From the mottled-ocher battlements of Attock Fort, I gazed down on the Indus River, which marks the geographic divide between the Subcontinent and the marchlands of Central Asia. Mogul, Sikh, and British conquerors, and then the new state of Pakistan, had all rearranged borders, but the river still expressed a certain inexorable logic—evinced by the resentment that the Pashtoons of the North-West Frontier on one bank felt for the more settled Punjabis on the other. Here, at this broad and majestic crossing, is where India truly begins, I thought. A forty-five-minute drive east of Attock lay Taxila, where amid the enervating heat and dust are the ruins of Persian, Greek, Buddhist, and ancient Indian civilizations: a lesson in history’s transmutations, with one culture blending with and overturning another. If there is any common thread, it is that India has always been invaded from the northwest, from the direction of Afghanistan and Central Asia—by Muslim hordes like the Moguls, the builders of the Taj Mahal. And given the turbulence within Islam itself, it is hard to believe that this region has seen the last of its transformations—or that Pakistan constitutes history’s last word in this unstable zone between mountains and plains.

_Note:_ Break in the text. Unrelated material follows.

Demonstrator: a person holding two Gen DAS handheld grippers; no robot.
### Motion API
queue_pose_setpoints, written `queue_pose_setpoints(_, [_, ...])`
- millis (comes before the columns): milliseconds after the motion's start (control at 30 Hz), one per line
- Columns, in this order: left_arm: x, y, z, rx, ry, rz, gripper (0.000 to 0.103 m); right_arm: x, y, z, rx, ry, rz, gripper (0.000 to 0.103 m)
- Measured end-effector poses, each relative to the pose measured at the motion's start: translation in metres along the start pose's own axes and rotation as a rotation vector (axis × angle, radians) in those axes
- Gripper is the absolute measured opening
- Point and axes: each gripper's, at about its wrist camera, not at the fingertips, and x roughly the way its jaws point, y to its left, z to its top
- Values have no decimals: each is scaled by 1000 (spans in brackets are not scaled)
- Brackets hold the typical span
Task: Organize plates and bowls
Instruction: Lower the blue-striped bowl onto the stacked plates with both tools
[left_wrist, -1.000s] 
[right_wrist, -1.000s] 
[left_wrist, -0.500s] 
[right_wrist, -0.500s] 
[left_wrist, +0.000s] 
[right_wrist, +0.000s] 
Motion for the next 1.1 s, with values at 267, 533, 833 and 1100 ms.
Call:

At the end of my visit to Pakistan, I sat with a group of journalists trying to fathom why Nawaz Sharif, when still Prime Minister, had reportedly turned down an offer of several billion dollars in aid from the United States in return for agreeing not to test nuclear weapons. A Pakistani friend supplied the simple answer: “India had tested them, so we had to. It would not have mattered who was Prime Minister or what America offered. We have never defined ourselves in our own right—only in relation to India. That is our tragedy.”

The feebler the state becomes, the more that nuclear weapons are needed to prove otherwise. At major intersections in the main cities of Pakistan are fiberglass monuments to a rock that was severed in 1998 by underground nuclear tests in the Baluchistan desert—celebrating the achievement of nuclear power. Do not expect Pakistan to pass quietly from history.